● **Source data**:
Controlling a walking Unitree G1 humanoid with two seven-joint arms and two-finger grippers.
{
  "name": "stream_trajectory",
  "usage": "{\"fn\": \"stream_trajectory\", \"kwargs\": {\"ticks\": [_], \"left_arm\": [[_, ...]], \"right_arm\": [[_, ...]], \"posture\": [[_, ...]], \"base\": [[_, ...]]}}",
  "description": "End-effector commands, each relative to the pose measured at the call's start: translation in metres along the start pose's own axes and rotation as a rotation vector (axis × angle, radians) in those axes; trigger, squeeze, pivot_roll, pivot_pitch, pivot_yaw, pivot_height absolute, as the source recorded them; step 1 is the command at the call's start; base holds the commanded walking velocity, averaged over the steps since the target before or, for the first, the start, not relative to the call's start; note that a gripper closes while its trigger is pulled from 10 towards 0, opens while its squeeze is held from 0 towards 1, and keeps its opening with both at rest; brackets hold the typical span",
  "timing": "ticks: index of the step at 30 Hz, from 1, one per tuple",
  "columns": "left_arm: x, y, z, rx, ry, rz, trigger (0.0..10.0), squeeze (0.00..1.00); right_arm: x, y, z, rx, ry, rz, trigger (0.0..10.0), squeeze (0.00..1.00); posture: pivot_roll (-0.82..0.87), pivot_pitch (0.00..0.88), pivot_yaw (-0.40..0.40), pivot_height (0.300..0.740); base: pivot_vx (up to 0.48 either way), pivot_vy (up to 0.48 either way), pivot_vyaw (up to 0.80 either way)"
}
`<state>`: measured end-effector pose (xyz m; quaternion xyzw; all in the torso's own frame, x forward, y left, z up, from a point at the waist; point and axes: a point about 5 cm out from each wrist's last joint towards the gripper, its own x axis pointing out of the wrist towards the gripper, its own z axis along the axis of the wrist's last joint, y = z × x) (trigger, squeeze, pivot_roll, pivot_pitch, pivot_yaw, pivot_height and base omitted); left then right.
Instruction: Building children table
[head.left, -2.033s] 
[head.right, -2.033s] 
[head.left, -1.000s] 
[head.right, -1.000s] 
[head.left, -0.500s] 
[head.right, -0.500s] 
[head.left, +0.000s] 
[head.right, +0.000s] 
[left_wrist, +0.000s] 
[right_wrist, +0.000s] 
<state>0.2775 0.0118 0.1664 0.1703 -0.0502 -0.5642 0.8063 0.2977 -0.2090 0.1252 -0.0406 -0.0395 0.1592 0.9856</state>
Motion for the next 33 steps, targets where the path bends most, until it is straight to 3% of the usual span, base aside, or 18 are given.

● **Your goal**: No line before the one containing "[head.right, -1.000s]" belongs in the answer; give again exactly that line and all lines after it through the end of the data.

● **The answer**:
[head.right, -1.000s] 
[head.left, -0.500s] 
[head.right, -0.500s] 
[head.left, +0.000s] 
[head.right, +0.000s] 
[left_wrist, +0.000s] 
[right_wrist, +0.000s] 
<state>0.2775 0.0118 0.1664 0.1703 -0.0502 -0.5642 0.8063 0.2977 -0.2090 0.1252 -0.0406 -0.0395 0.1592 0.9856</state>
Motion for the next 33 steps, targets where the path bends most, until it is straight to 3% of the usual span, base aside, or 18 are given.

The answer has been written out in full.